By David Tuller, DrPH

It’s been a slow period. Here are a few things I’ve read recently…

“The pandemic’s untold fertility story”

While Long Covid disproportionately affects women, its impact on their reproductive lives has not received the attention the issue deserves. Recently, Australia’s ABC News addressed the issue with a moving piece called “The  pandemic’s untold fertility story,” by reporter Hayley Gleeson. Long Covid, Gleeson writes, is “snuffing out some patients’ dreams of having children, and complicating pregnancy and parenthood for those who choose to conceive despite their symptoms and doubts about when or if they will recover.”

The article continues: “For many, getting good advice about fertility and reproductive health is a stressful, confusing experience that is frequently complicated by a lack of research — and lack of awareness and education among medical practitioners. And it’s creating a huge well of uncertainty and sadness, deepening feelings of loss and grief that patients and their families have been nursing privately for years.”

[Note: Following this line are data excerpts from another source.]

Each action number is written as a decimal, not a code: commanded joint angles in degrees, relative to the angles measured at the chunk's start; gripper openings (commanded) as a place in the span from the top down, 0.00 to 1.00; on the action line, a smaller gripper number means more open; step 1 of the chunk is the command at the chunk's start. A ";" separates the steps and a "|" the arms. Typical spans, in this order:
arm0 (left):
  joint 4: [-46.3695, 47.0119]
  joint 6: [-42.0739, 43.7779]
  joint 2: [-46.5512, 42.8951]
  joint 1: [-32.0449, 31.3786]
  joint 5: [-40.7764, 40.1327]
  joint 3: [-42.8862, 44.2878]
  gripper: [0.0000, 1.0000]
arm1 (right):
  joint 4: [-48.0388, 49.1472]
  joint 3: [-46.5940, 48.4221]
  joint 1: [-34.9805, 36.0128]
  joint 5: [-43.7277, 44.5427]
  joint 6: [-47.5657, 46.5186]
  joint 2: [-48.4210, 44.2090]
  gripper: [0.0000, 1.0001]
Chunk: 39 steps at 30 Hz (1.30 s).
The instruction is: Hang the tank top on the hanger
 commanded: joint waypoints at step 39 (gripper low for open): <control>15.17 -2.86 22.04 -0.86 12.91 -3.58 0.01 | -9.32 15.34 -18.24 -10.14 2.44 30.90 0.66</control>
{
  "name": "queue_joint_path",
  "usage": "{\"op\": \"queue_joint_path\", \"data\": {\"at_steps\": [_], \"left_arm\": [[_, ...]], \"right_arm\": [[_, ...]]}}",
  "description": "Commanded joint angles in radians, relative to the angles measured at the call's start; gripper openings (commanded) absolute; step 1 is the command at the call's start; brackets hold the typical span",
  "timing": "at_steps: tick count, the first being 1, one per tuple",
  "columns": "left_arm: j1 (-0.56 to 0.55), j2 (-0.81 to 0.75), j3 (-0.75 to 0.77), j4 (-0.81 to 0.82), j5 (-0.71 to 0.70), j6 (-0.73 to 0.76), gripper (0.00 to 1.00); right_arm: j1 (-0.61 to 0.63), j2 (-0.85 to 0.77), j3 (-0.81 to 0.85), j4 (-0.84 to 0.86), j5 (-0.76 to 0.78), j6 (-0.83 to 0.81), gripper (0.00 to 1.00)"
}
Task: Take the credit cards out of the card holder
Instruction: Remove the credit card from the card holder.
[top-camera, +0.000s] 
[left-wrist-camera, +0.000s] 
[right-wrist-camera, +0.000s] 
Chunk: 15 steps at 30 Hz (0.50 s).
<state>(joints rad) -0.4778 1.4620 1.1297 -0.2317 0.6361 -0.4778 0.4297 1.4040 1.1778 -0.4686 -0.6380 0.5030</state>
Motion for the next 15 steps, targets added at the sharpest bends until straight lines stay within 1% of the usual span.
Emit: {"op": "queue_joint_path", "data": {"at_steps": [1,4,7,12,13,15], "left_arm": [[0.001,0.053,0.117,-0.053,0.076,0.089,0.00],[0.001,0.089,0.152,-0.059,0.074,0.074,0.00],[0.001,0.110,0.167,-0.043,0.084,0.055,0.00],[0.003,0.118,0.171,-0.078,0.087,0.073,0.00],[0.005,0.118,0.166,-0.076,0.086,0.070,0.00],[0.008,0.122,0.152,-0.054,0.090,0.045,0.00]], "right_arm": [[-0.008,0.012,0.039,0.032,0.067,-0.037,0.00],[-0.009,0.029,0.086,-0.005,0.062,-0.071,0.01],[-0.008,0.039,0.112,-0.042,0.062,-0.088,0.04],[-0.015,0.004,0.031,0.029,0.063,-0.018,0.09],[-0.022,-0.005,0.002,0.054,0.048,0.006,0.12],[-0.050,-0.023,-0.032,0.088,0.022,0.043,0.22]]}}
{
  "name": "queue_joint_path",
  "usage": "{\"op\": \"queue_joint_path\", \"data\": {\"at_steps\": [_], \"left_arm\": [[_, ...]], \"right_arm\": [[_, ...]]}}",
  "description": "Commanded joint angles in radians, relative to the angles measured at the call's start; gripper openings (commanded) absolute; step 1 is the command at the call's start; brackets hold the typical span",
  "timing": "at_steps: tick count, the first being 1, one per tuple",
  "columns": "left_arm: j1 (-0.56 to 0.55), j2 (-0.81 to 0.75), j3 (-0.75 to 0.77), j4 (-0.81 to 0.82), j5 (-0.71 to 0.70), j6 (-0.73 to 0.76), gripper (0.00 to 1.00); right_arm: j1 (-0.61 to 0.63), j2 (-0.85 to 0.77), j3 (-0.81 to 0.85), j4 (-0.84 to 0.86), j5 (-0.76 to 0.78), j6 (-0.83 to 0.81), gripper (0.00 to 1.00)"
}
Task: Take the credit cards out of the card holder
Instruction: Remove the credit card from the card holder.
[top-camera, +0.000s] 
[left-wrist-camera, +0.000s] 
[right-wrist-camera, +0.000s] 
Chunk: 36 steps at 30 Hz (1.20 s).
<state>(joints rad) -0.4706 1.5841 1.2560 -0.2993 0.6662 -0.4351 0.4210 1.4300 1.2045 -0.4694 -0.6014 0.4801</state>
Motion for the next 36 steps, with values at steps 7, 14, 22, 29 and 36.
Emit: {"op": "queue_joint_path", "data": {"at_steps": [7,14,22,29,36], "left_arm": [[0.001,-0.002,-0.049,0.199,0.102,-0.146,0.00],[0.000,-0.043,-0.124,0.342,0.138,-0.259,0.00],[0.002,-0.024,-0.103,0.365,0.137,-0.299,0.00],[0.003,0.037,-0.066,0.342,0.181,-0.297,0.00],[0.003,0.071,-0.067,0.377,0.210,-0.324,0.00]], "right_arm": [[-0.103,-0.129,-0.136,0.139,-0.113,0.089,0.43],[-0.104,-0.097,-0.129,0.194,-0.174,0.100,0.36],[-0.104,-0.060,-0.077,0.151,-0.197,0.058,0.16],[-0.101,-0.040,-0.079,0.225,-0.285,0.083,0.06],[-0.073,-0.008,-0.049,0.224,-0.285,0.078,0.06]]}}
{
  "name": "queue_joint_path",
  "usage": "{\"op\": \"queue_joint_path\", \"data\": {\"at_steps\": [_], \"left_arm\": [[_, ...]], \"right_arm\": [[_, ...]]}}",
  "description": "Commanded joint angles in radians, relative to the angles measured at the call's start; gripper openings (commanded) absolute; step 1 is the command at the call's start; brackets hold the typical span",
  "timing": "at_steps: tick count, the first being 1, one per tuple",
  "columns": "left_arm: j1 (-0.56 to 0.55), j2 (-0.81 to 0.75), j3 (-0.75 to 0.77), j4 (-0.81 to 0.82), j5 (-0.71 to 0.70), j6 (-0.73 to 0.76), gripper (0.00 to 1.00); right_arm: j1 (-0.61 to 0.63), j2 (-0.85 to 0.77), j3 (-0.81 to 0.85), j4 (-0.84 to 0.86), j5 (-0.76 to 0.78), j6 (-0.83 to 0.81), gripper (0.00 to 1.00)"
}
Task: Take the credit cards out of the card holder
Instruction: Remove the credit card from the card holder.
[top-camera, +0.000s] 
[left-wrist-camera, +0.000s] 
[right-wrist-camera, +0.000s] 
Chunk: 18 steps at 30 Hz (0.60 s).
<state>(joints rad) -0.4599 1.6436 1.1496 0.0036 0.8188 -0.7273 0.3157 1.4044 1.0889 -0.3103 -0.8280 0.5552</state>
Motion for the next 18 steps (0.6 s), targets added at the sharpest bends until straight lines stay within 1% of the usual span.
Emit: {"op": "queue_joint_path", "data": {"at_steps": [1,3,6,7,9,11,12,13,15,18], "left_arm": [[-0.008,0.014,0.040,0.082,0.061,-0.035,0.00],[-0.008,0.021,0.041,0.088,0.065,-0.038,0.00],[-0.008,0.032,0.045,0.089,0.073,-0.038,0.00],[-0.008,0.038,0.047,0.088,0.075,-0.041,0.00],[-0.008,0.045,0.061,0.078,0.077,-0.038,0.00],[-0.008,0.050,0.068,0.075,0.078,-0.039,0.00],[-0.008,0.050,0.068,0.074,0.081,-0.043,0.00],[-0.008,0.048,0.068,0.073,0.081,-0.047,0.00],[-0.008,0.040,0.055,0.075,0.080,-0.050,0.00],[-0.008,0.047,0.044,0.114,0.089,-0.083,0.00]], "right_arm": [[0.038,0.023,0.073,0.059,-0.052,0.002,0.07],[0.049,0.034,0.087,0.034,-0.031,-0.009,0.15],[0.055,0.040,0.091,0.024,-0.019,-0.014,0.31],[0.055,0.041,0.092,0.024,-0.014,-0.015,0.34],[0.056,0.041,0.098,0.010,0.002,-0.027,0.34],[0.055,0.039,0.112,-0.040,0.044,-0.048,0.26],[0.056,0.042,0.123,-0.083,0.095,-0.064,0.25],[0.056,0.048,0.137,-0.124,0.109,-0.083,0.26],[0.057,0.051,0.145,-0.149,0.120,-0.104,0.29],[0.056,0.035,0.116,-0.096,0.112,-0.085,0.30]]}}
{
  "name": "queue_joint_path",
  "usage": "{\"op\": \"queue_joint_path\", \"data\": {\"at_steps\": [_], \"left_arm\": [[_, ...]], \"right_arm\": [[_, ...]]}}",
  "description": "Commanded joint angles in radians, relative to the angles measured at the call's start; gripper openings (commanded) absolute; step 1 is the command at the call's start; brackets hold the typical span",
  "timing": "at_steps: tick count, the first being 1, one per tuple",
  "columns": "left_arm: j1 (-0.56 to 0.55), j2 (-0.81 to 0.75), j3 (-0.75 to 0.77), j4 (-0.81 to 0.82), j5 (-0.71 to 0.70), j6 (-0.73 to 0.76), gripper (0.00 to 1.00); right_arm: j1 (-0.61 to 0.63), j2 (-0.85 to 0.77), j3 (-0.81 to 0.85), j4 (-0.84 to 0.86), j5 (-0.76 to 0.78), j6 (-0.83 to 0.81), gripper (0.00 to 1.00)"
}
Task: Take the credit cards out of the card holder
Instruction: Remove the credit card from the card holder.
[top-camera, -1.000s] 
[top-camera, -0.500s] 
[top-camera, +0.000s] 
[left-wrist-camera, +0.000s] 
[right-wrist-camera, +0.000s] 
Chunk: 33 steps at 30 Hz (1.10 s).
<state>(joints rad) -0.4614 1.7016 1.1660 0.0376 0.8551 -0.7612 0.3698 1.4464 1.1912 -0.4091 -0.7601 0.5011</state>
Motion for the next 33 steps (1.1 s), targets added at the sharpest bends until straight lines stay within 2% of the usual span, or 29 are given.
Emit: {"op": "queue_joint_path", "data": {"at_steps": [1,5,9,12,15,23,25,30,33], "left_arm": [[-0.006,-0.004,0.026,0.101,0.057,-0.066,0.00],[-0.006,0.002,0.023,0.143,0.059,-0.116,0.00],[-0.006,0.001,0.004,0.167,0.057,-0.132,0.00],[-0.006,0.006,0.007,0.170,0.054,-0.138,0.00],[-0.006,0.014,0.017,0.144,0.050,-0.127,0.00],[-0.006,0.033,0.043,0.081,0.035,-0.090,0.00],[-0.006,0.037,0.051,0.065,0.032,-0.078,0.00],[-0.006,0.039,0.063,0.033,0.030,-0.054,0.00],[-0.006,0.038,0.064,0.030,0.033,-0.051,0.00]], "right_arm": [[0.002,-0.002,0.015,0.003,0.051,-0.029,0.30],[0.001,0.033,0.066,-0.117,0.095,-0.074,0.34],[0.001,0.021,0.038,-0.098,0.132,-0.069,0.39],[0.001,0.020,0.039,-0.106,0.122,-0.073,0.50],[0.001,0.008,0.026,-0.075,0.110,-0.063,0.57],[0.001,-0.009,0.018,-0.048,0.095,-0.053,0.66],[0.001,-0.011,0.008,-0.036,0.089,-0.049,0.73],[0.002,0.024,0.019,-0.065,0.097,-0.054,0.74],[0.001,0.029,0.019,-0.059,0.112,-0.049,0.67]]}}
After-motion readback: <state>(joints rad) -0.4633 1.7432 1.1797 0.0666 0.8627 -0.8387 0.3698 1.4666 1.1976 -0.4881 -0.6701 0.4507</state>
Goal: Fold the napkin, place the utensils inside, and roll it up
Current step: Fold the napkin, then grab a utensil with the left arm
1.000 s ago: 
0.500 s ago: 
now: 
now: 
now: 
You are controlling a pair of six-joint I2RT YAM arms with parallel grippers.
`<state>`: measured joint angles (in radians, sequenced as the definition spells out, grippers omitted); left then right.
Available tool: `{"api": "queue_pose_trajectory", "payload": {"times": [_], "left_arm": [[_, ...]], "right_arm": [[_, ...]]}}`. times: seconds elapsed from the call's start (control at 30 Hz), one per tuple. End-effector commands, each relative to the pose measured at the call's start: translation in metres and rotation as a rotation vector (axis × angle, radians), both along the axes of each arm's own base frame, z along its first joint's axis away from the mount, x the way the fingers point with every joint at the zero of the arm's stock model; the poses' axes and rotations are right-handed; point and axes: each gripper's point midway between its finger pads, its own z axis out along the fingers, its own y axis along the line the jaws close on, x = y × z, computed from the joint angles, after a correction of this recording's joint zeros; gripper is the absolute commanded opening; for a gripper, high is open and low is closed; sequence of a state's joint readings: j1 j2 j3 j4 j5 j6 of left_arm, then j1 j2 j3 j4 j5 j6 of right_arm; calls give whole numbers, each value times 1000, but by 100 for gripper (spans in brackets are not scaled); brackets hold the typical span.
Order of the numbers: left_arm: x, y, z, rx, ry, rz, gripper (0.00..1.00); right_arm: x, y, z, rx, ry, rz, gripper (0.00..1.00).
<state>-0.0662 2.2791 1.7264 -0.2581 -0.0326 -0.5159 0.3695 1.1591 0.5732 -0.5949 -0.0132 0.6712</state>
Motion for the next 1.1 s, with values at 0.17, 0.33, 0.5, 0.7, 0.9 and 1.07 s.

One of the article’s protagonists is Melanie Broadley, a postdoctoral scientific researcher in her 30s, who developed Long Covid after an acute bout of Covid-19 in 2022. She remains largely bedbound. The article sensitively conveys her emotional turmoil at finding herself far too disabled to currently consider getting pregnant. “I’m feeling like my only hope to have a child is spontaneous recovery from long COVID but I don’t have a lot of faith in that happening…I really worry that if I don’t have a kid, it’s something I will regret and feel pain about for the rest of my life,” she tells Gleeson.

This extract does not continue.